__ACTIVITY__. Every line of the listing that follows must be written out unchanged.

################

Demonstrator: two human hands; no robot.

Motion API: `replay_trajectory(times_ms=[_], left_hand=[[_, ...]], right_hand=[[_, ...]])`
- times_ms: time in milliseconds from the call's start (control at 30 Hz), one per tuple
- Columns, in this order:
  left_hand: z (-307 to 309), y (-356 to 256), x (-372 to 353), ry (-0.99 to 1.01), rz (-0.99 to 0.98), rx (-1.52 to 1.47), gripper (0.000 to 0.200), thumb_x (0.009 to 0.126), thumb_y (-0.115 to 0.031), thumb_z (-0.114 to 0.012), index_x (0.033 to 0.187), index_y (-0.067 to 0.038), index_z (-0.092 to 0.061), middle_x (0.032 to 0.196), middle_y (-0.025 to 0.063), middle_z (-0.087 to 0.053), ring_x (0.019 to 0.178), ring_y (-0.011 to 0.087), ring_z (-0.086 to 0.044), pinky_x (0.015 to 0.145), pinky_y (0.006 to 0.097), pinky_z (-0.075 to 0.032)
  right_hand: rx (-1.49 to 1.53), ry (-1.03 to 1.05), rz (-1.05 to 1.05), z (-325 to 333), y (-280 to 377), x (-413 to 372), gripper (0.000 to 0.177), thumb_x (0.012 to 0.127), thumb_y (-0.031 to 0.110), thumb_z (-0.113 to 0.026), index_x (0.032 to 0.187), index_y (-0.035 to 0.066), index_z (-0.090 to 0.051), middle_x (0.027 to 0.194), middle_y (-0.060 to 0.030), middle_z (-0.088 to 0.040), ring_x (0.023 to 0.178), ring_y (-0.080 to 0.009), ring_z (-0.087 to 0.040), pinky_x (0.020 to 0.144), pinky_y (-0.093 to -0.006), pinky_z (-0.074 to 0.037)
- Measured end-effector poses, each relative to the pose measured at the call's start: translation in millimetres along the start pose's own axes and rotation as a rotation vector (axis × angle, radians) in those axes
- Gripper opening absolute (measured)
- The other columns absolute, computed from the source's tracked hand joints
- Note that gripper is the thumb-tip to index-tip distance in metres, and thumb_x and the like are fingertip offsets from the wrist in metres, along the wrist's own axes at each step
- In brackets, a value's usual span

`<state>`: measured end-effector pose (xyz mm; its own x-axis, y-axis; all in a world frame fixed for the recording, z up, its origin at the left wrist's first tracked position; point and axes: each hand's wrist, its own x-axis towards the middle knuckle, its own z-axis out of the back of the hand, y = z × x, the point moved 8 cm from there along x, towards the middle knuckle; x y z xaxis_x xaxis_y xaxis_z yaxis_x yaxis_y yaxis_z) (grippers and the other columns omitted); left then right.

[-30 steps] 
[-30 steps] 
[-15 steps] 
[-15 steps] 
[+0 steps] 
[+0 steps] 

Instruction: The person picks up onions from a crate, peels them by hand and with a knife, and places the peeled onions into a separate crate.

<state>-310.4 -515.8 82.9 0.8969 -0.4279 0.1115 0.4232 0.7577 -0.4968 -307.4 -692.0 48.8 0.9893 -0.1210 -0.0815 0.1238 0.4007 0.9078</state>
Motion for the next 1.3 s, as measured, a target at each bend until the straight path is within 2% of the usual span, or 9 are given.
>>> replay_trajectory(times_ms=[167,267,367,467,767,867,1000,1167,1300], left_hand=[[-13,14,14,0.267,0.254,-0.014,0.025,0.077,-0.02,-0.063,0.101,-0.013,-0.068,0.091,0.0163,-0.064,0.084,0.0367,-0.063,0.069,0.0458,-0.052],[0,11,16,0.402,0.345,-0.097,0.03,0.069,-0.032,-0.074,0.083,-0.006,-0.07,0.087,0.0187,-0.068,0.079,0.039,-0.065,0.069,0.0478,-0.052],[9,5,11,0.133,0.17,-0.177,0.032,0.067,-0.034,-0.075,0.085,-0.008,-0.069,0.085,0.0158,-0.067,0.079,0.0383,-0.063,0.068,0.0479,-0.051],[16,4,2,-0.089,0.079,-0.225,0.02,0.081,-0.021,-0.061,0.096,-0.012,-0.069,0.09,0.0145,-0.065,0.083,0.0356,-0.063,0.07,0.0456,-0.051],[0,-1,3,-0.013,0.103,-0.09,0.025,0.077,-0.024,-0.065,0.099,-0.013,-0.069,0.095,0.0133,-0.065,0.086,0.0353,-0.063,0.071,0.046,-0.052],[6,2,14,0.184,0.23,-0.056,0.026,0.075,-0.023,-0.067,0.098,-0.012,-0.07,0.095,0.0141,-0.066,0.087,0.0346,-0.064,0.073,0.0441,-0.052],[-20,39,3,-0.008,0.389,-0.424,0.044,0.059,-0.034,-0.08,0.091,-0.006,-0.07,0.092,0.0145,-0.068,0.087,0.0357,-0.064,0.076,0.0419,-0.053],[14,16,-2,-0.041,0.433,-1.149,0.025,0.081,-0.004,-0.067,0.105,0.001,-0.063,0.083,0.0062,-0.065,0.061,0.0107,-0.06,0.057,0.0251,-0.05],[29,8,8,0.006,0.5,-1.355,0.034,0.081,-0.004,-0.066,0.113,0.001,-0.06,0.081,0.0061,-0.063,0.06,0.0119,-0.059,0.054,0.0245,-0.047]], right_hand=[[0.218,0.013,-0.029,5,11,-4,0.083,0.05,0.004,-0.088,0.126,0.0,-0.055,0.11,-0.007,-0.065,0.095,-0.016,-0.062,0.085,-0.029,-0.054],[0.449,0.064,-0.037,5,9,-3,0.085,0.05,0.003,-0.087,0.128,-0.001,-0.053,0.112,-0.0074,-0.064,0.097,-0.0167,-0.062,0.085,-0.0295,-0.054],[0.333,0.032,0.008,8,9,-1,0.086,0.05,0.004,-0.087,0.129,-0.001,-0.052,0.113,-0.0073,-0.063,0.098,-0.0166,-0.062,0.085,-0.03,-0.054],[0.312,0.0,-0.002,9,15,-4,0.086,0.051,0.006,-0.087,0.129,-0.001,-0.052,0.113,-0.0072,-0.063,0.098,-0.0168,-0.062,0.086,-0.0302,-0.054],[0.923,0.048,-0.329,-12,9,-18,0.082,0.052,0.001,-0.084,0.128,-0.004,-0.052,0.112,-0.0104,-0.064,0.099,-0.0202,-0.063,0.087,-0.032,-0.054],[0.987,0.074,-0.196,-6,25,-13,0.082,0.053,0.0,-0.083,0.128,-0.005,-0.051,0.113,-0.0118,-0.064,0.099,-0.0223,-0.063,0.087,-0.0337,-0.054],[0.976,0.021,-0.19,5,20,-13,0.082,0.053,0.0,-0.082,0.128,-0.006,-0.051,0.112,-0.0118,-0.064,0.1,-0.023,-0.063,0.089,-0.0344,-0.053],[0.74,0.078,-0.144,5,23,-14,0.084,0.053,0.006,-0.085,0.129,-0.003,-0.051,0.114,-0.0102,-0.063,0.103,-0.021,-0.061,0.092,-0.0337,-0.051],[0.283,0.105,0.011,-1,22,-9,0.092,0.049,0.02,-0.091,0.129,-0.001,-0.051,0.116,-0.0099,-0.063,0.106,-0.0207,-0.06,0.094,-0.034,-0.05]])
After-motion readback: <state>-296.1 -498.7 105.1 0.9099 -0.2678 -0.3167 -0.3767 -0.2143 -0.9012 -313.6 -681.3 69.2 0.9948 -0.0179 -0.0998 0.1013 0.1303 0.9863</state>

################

__REPLY__.
Demonstrator: two human hands; no robot.

Motion API: `replay_trajectory(times_ms=[_], left_hand=[[_, ...]], right_hand=[[_, ...]])`
- times_ms: time in milliseconds from the call's start (control at 30 Hz), one per tuple
- Columns, in this order:
  left_hand: z (-307 to 309), y (-356 to 256), x (-372 to 353), ry (-0.99 to 1.01), rz (-0.99 to 0.98), rx (-1.52 to 1.47), gripper (0.000 to 0.200), thumb_x (0.009 to 0.126), thumb_y (-0.115 to 0.031), thumb_z (-0.114 to 0.012), index_x (0.033 to 0.187), index_y (-0.067 to 0.038), index_z (-0.092 to 0.061), middle_x (0.032 to 0.196), middle_y (-0.025 to 0.063), middle_z (-0.087 to 0.053), ring_x (0.019 to 0.178), ring_y (-0.011 to 0.087), ring_z (-0.086 to 0.044), pinky_x (0.015 to 0.145), pinky_y (0.006 to 0.097), pinky_z (-0.075 to 0.032)
  right_hand: rx (-1.49 to 1.53), ry (-1.03 to 1.05), rz (-1.05 to 1.05), z (-325 to 333), y (-280 to 377), x (-413 to 372), gripper (0.000 to 0.177), thumb_x (0.012 to 0.127), thumb_y (-0.031 to 0.110), thumb_z (-0.113 to 0.026), index_x (0.032 to 0.187), index_y (-0.035 to 0.066), index_z (-0.090 to 0.051), middle_x (0.027 to 0.194), middle_y (-0.060 to 0.030), middle_z (-0.088 to 0.040), ring_x (0.023 to 0.178), ring_y (-0.080 to 0.009), ring_z (-0.087 to 0.040), pinky_x (0.020 to 0.144), pinky_y (-0.093 to -0.006), pinky_z (-0.074 to 0.037)
- Measured end-effector poses, each relative to the pose measured at the call's start: translation in millimetres along the start pose's own axes and rotation as a rotation vector (axis × angle, radians) in those axes
- Gripper opening absolute (measured)
- The other columns absolute, computed from the source's tracked hand joints
- Note that gripper is the thumb-tip to index-tip distance in metres, and thumb_x and the like are fingertip offsets from the wrist in metres, along the wrist's own axes at each step
- In brackets, a value's usual span

`<state>`: measured end-effector pose (xyz mm; its own x-axis, y-axis; all in a world frame fixed for the recording, z up, its origin at the left wrist's first tracked position; point and axes: each hand's wrist, its own x-axis towards the middle knuckle, its own z-axis out of the back of the hand, y = z × x, the point moved 8 cm from there along x, towards the middle knuckle; x y z xaxis_x xaxis_y xaxis_z yaxis_x yaxis_y yaxis_z) (grippers and the other columns omitted); left then right.

[-30 steps] 
[-30 steps] 
[-15 steps] 
[-15 steps] 
[+0 steps] 
[+0 steps] 

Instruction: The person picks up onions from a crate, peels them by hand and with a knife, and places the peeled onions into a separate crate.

<state>-310.4 -515.8 82.9 0.8969 -0.4279 0.1115 0.4232 0.7577 -0.4968 -307.4 -692.0 48.8 0.9893 -0.1210 -0.0815 0.1238 0.4007 0.9078</state>
Motion for the next 1.3 s, as measured, a target at each bend until the straight path is within 2% of the usual span, or 9 are given.
>>> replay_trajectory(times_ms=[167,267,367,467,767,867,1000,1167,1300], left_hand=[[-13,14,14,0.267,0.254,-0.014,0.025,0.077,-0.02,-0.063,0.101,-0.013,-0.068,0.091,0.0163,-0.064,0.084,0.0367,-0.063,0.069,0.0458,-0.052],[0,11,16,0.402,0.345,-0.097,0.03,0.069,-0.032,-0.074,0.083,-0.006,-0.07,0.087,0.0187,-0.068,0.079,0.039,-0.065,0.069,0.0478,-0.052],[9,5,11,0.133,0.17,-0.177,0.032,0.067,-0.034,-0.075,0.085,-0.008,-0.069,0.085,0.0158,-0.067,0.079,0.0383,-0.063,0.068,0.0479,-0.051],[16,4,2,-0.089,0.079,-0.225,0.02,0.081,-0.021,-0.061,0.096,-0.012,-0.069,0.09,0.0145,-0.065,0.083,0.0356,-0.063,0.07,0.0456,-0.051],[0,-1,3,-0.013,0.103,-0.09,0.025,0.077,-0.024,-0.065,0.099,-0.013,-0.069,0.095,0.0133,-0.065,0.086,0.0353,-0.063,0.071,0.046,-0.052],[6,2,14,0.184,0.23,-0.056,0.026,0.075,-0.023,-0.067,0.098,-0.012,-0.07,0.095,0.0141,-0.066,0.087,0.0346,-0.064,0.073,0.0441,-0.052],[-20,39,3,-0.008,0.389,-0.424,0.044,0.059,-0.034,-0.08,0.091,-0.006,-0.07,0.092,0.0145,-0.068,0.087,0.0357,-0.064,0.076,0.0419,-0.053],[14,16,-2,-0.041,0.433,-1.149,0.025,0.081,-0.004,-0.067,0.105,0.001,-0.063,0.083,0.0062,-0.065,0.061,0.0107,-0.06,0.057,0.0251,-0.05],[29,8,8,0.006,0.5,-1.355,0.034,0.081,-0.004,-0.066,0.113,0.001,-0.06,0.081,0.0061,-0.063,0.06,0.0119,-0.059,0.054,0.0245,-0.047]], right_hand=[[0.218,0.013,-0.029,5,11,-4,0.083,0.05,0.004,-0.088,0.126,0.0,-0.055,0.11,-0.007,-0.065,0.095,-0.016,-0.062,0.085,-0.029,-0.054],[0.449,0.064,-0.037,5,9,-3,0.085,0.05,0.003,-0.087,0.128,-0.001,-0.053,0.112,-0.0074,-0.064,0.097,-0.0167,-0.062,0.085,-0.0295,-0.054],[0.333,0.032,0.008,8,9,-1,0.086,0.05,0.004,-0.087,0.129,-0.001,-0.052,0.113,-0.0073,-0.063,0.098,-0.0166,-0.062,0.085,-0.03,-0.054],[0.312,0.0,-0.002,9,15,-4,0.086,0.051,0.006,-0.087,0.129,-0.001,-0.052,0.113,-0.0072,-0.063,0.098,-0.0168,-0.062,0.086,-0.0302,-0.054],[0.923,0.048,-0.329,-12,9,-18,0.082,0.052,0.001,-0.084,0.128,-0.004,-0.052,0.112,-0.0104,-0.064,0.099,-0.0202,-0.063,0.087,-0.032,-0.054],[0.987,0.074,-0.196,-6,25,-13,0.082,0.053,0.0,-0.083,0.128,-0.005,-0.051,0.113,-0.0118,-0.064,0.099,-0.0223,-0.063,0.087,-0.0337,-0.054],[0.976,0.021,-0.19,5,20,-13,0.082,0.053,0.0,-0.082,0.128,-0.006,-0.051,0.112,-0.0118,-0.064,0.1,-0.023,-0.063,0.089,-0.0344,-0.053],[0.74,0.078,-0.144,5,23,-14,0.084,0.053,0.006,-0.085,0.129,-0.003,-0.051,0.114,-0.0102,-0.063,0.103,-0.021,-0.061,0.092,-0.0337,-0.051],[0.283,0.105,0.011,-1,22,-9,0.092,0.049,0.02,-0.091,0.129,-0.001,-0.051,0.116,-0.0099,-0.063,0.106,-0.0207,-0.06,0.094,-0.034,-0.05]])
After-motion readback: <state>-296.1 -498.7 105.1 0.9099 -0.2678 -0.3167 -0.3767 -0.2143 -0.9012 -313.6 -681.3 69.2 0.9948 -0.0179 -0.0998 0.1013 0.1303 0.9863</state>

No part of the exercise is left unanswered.